On the other a lone inventor – James Dyson – who had pioneered a new approach to the humble task of house cleaning and then seen his efforts threatened by an apparent imitation by Hoover. Eventually the court ruled in Dyson’s favour.

This represented the culmination of a long and difficult journey which began in 1979 (seventy years after Mr Spangler’s moment of frustration in his Ohio department store.  Dyson was using, ironically, a Hoover Junior vacuum cleaner to clean his house during some renovation work. He was struck by the inefficiency of a system, which effectively reduced its capability to suck the more it was used since the bag became clogged with dust. He tried various improvements such as a finer mesh filter bag but the results were not promising. The breakthrough came with the idea of using industrial cyclone technology applied in a new way – to the problem of domestic cleaners.
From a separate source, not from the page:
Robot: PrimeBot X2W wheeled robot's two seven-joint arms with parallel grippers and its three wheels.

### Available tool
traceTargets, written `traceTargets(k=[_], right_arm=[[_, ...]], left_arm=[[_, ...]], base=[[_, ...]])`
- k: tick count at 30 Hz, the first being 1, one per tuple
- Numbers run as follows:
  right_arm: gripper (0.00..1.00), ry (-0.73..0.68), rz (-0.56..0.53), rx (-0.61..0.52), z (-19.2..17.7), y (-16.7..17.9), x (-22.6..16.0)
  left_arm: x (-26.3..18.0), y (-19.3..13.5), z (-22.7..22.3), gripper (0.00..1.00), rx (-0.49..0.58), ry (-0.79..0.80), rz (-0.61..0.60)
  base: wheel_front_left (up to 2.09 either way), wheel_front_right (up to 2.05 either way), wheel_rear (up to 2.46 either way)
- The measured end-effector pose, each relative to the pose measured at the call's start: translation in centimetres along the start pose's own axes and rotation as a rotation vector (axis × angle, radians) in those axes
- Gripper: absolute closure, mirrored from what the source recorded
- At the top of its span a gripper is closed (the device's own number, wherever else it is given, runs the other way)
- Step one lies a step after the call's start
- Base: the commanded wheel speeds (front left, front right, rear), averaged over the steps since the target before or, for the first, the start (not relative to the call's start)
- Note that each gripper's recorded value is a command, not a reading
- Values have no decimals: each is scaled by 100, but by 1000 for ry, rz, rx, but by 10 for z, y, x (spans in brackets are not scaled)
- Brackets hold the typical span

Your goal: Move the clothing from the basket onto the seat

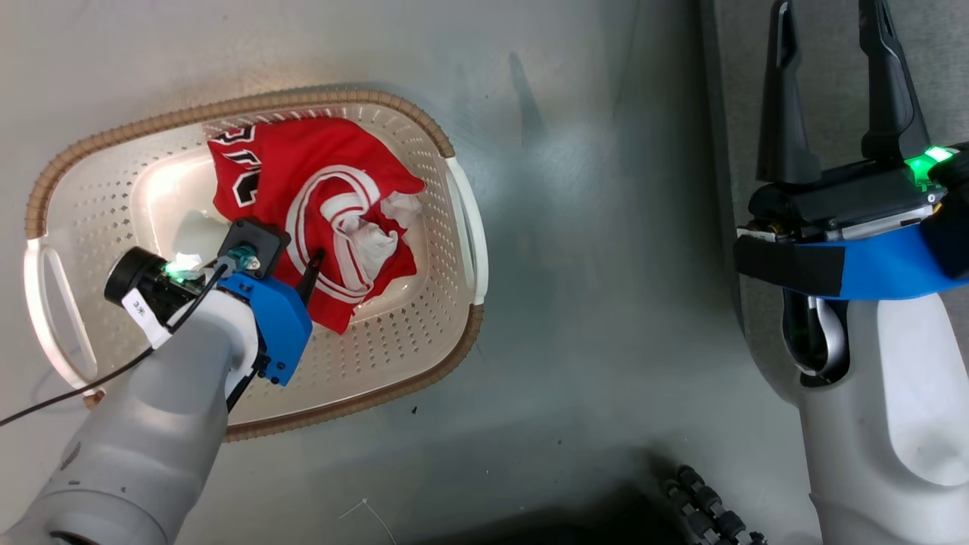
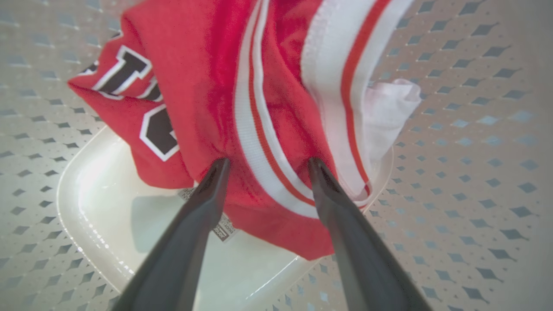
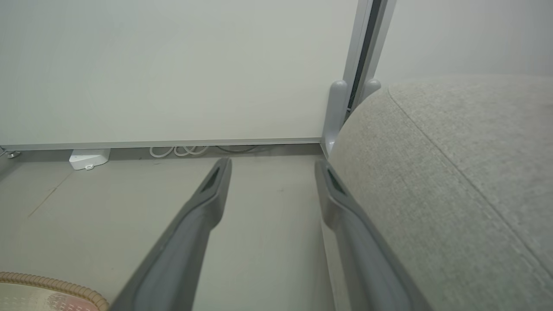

Dyson was already an inventor with a track record and one of his products was a wheelbarrow which used a ball instead of a front wheel. This was painted black using a powder-coating process which generates a lot of dust which needs to be extracted quickly.  To do so the company used a cyclone – a well-established engineering solution to the problem of dust extraction. Essentially a mini-tornado is created within a shell and the air in the vortex moves so fast that particles of dust are forced to the edge where they can be collected whilst clean air moves to the centre. Dyson began to ask why the principle could not be applied in vacuum cleaners – and soon found out. His early experiments – with the Hoover – were not entirely successful but eventually he applied for a patent in 1980 for a vacuum cleaning appliance using cyclone technology.

It took another four years and 5127 prototypes and even then he could not patent the application of a single cyclone since that would only represent an improvement on an existing and proven technology. He had to develop a dual cyclone system which used the first to separate out large items of domestic refuse – cigarette ends, dog hairs, cornflakes, etc. – and the second to pick up the finer dust particles. But having proved the technology he found a distinct cold shoulder on the part of the existing vacuum cleaner industry represented by firms like Hoover, Philips and Electrolux. In typical examples of the ‘not-invented-here’ effect they remained committed to the idea of vacuum cleaners using bags and were unhappy with bagless technology. (This is not entirely surprising since suppliers such as Electrolux made a significant income on selling the replacement bags for its vacuum cleaners.)

Finally, in 1993 – 14 years after the initial idea –  he launched the product and it quickly grew to be a success, technically and commercially.  Dyson now runs a design-driven business employing over 12000 people, a presence in 70 countries and with a turnover in 2019 of over $5bn.  The lion’s share still comes from his range of vacuum cleaners and he had the satisfaction in 2004 of overtaking Hoover in terms of US sales.

That’s not the end of our vacuum cleaner story, although it does bring us up to date.  Despite an innovation history that goes back at least two hundred years there’s still scope for change.  Predictions are that the market for household floor cleaning devices (currently worth around $10bn per year) will grow by 10% a year for the next decade.  And there will be newcomers; already we’ve seen widespread adoption of first generation vacuum-cleaning robots and these are likely to become cheaper and more sophisticated elements in smart homes of the future. 

Most of us would be happy to see the task of sweeping up finally out of our hands – especially if the robots could also do something about the infernal noise vacuum cleaners make!  But it’s worth sparing one more moment to reflect that even the most mundane household chore can carry with it some valuable lessons for learning to manage innovation more effectively.